===== Data excerpts =====

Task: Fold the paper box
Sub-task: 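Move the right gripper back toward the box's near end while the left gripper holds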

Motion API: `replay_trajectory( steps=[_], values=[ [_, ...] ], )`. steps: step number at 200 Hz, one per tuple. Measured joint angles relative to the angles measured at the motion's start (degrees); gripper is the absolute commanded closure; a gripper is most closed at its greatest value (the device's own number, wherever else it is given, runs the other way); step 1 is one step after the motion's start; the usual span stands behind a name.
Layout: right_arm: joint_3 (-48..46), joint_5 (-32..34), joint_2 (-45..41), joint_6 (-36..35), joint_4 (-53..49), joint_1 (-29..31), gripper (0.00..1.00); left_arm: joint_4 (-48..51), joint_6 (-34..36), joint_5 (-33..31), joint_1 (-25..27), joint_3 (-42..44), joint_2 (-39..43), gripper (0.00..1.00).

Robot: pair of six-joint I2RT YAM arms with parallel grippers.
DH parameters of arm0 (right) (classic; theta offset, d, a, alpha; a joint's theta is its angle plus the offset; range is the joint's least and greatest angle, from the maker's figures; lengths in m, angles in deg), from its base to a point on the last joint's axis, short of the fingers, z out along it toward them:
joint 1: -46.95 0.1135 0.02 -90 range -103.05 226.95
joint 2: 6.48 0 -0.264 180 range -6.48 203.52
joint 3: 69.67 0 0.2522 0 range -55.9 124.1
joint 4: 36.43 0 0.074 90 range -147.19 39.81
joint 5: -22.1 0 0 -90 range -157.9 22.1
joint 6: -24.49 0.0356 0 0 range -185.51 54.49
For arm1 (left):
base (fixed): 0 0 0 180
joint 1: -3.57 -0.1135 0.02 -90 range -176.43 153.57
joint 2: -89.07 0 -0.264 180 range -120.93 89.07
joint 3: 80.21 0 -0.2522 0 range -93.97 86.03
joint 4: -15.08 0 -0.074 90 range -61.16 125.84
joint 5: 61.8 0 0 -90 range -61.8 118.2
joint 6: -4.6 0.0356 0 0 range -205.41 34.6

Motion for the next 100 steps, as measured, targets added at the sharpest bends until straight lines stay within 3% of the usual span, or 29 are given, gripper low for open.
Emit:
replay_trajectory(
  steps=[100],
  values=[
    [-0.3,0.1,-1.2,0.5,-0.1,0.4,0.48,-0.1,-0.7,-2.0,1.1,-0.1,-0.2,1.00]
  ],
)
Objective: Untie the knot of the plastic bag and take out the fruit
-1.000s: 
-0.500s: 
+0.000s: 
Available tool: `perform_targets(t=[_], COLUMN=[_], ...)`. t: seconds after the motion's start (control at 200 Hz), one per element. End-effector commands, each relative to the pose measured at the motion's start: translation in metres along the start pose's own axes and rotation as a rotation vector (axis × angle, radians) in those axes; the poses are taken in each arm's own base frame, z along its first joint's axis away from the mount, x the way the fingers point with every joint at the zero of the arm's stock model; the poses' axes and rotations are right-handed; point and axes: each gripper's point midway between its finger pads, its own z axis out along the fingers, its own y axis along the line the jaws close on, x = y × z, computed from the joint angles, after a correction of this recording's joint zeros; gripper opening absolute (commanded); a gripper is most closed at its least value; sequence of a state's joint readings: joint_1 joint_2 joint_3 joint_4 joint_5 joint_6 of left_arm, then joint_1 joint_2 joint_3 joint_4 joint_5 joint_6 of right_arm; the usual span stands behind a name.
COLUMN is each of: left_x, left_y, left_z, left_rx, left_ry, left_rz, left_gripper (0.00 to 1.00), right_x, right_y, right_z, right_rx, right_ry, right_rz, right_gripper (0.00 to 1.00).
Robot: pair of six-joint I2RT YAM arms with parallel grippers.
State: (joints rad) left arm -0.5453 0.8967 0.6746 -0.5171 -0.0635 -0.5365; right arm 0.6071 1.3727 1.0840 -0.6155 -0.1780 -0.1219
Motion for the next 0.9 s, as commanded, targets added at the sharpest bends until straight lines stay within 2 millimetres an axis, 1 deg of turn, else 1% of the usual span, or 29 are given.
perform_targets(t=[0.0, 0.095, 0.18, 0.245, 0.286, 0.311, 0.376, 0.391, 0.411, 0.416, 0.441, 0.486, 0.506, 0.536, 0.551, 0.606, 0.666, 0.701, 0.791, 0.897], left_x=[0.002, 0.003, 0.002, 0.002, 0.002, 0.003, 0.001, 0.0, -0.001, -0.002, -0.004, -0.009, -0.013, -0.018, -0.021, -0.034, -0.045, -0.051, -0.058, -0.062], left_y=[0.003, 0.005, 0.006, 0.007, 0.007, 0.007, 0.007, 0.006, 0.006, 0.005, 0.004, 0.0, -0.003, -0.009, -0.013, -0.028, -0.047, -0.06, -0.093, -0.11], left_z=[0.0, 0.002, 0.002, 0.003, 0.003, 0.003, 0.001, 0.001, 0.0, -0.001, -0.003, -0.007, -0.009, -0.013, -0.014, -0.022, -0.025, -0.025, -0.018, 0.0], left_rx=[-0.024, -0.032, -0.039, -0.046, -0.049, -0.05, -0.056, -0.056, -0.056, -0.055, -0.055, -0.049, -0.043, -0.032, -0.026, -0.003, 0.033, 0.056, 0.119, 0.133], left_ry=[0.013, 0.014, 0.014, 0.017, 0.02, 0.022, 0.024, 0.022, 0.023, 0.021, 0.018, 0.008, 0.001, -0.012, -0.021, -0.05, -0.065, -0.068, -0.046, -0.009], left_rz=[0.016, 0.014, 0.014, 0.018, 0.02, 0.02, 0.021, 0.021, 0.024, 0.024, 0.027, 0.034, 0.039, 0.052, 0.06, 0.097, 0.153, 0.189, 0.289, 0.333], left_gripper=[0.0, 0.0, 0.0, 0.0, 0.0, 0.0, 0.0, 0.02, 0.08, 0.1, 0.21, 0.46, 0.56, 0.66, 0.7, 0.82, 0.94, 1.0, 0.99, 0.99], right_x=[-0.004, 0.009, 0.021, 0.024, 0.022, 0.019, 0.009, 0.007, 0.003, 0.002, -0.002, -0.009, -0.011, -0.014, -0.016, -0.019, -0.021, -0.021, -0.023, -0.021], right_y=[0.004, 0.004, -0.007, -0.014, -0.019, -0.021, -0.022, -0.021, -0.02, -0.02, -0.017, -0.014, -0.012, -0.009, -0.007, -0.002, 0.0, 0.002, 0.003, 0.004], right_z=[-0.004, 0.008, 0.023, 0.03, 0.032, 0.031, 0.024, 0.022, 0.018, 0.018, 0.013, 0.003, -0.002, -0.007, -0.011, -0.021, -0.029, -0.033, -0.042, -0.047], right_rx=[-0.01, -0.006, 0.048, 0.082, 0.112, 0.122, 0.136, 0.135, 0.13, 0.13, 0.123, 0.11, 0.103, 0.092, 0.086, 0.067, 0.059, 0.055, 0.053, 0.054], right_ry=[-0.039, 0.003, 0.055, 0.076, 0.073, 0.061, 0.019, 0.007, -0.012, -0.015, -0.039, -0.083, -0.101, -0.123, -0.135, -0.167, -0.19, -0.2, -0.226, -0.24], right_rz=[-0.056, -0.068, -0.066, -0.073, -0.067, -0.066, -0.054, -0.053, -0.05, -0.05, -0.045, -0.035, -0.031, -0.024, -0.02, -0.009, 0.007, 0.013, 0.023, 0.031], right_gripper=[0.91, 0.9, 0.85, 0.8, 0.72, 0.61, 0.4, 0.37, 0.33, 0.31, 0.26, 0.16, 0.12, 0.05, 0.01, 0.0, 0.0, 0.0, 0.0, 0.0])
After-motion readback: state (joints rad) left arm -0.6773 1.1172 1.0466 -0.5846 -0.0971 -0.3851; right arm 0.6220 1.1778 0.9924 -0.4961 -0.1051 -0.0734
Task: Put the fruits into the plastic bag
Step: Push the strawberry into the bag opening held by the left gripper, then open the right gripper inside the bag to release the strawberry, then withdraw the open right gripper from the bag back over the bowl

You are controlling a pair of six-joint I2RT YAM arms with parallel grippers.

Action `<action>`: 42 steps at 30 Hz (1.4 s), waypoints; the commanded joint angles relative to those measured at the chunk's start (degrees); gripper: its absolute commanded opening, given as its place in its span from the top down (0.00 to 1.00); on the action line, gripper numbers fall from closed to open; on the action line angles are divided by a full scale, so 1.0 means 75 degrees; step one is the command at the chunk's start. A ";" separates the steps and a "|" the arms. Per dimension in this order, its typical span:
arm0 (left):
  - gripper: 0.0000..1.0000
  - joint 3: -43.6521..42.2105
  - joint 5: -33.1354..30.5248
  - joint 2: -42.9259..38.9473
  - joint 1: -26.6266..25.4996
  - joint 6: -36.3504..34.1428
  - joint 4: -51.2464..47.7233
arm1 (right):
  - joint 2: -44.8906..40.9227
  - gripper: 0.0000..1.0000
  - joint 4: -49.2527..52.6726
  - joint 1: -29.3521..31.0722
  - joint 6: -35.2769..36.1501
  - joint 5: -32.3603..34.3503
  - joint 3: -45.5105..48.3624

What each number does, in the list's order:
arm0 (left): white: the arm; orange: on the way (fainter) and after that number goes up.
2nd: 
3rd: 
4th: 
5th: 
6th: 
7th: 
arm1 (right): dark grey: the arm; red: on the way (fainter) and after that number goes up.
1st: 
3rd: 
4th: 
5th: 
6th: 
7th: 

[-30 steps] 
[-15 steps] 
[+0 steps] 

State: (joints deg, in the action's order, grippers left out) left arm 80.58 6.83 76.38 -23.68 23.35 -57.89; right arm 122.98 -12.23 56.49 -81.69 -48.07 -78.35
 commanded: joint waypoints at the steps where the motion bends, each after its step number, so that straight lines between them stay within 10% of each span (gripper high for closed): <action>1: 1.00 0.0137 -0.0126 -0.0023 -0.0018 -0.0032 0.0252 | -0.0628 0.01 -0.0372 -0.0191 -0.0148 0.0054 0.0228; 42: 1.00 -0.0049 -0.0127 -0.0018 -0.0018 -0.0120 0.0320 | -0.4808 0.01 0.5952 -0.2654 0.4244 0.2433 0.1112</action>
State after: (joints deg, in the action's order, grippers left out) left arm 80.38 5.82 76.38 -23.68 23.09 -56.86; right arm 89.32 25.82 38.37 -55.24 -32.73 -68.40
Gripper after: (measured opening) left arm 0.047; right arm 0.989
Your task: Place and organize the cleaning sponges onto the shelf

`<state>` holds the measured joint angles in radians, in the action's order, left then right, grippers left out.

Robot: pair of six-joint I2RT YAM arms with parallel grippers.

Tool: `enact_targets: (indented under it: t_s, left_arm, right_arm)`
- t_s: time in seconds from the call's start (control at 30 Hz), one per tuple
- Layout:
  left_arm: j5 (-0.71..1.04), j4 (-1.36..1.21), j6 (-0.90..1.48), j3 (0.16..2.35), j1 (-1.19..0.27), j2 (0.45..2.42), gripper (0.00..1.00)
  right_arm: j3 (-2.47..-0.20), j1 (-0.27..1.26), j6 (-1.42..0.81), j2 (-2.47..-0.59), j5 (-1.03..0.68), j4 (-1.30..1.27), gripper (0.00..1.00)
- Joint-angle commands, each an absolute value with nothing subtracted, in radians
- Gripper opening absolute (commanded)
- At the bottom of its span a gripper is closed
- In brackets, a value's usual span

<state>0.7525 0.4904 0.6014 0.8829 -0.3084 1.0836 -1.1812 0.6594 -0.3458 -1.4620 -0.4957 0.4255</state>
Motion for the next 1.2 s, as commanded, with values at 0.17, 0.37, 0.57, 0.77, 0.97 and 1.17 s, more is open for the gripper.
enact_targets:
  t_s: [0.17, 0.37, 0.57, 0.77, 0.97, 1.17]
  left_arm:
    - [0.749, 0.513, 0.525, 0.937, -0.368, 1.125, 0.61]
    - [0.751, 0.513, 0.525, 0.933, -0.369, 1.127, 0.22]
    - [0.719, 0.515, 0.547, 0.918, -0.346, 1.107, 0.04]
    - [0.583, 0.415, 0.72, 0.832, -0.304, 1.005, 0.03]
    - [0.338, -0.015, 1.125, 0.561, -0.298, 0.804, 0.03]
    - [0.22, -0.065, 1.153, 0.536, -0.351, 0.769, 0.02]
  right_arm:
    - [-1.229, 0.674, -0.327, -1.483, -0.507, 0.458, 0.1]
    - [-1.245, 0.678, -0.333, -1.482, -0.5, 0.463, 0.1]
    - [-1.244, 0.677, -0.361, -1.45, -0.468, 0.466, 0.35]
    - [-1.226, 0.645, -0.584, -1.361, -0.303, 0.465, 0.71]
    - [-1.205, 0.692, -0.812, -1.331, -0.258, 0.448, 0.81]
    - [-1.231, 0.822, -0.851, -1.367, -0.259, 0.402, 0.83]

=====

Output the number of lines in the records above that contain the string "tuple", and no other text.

2